Work instruction >> Please return the full listing word for word, leaving out any pictures.

Information shown >>
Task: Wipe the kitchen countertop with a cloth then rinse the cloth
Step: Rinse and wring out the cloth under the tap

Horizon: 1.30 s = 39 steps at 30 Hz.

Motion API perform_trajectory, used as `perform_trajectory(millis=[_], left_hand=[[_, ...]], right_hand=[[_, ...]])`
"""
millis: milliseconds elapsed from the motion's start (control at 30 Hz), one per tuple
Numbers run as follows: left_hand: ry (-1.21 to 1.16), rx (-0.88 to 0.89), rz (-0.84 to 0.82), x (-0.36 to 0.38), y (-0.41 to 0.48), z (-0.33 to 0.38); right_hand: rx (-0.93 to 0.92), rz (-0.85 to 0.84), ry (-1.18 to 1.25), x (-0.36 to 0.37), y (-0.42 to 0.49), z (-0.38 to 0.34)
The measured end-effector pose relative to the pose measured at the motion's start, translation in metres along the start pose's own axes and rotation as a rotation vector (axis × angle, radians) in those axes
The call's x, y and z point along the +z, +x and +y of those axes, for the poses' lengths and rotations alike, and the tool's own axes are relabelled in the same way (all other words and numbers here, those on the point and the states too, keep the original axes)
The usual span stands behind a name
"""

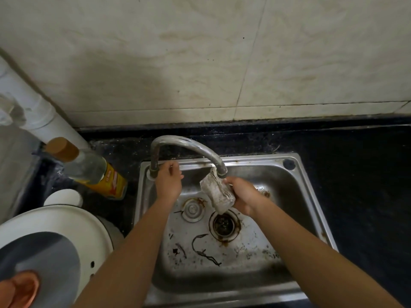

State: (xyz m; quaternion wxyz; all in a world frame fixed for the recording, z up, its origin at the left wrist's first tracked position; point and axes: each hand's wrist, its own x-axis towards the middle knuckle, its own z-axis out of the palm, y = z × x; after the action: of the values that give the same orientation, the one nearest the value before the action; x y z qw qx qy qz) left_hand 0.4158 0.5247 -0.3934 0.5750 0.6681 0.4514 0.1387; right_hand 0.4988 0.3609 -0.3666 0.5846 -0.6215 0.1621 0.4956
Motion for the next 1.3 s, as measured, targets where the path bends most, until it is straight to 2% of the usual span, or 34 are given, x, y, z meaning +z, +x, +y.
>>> perform_trajectory(millis=[267, 433, 533, 700, 833, 933, 1000, 1100, 1300], left_hand=[[0.020, 0.037, -0.005, -0.001, -0.012, -0.007], [0.023, 0.040, 0.063, 0.007, -0.039, -0.020], [0.022, -0.068, 0.003, 0.021, -0.056, -0.037], [-0.150, -0.388, -0.200, 0.043, -0.059, -0.037], [-0.175, -0.506, -0.205, 0.056, -0.050, -0.043], [-0.170, -0.485, -0.215, 0.059, -0.048, -0.043], [-0.128, -0.394, -0.237, 0.056, -0.054, -0.031], [-0.134, -0.316, -0.198, 0.055, -0.055, -0.029], [-0.237, -0.304, -0.164, 0.054, -0.054, -0.023]], right_hand=[[0.003, -0.018, 0.039, 0.006, 0.007, 0.006], [-0.049, -0.012, 0.005, 0.000, 0.010, 0.013], [-0.089, 0.010, -0.034, -0.004, 0.010, 0.019], [-0.118, 0.077, -0.075, -0.006, 0.006, 0.021], [-0.106, 0.103, -0.050, -0.010, 0.009, 0.021], [-0.052, 0.207, -0.193, -0.009, 0.012, 0.018], [-0.037, 0.241, -0.284, -0.010, 0.012, 0.018], [-0.071, 0.248, -0.316, -0.012, 0.009, 0.020], [-0.124, 0.258, -0.336, -0.014, 0.014, 0.025]])
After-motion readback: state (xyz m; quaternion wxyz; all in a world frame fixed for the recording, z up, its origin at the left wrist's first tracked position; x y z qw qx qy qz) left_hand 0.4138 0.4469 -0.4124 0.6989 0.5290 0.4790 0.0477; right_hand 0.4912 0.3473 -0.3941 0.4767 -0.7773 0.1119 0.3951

Written answer >>
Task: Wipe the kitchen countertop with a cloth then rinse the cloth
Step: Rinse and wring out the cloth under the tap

Horizon: 1.30 s = 39 steps at 30 Hz.

Motion API perform_trajectory, used as `perform_trajectory(millis=[_], left_hand=[[_, ...]], right_hand=[[_, ...]])`
"""
millis: milliseconds elapsed from the motion's start (control at 30 Hz), one per tuple
Numbers run as follows: left_hand: ry (-1.21 to 1.16), rx (-0.88 to 0.89), rz (-0.84 to 0.82), x (-0.36 to 0.38), y (-0.41 to 0.48), z (-0.33 to 0.38); right_hand: rx (-0.93 to 0.92), rz (-0.85 to 0.84), ry (-1.18 to 1.25), x (-0.36 to 0.37), y (-0.42 to 0.49), z (-0.38 to 0.34)
The measured end-effector pose relative to the pose measured at the motion's start, translation in metres along the start pose's own axes and rotation as a rotation vector (axis × angle, radians) in those axes
The call's x, y and z point along the +z, +x and +y of those axes, for the poses' lengths and rotations alike, and the tool's own axes are relabelled in the same way (all other words and numbers here, those on the point and the states too, keep the original axes)
The usual span stands behind a name
"""


State: (xyz m; quaternion wxyz; all in a world frame fixed for the recording, z up, its origin at the left wrist's first tracked position; point and axes: each hand's wrist, its own x-axis towards the middle knuckle, its own z-axis out of the palm, y = z × x; after the action: of the values that give the same orientation, the one nearest the value before the action; x y z qw qx qy qz) left_hand 0.4158 0.5247 -0.3934 0.5750 0.6681 0.4514 0.1387; right_hand 0.4988 0.3609 -0.3666 0.5846 -0.6215 0.1621 0.4956
Motion for the next 1.3 s, as measured, targets where the path bends most, until it is straight to 2% of the usual span, or 34 are given, x, y, z meaning +z, +x, +y.
>>> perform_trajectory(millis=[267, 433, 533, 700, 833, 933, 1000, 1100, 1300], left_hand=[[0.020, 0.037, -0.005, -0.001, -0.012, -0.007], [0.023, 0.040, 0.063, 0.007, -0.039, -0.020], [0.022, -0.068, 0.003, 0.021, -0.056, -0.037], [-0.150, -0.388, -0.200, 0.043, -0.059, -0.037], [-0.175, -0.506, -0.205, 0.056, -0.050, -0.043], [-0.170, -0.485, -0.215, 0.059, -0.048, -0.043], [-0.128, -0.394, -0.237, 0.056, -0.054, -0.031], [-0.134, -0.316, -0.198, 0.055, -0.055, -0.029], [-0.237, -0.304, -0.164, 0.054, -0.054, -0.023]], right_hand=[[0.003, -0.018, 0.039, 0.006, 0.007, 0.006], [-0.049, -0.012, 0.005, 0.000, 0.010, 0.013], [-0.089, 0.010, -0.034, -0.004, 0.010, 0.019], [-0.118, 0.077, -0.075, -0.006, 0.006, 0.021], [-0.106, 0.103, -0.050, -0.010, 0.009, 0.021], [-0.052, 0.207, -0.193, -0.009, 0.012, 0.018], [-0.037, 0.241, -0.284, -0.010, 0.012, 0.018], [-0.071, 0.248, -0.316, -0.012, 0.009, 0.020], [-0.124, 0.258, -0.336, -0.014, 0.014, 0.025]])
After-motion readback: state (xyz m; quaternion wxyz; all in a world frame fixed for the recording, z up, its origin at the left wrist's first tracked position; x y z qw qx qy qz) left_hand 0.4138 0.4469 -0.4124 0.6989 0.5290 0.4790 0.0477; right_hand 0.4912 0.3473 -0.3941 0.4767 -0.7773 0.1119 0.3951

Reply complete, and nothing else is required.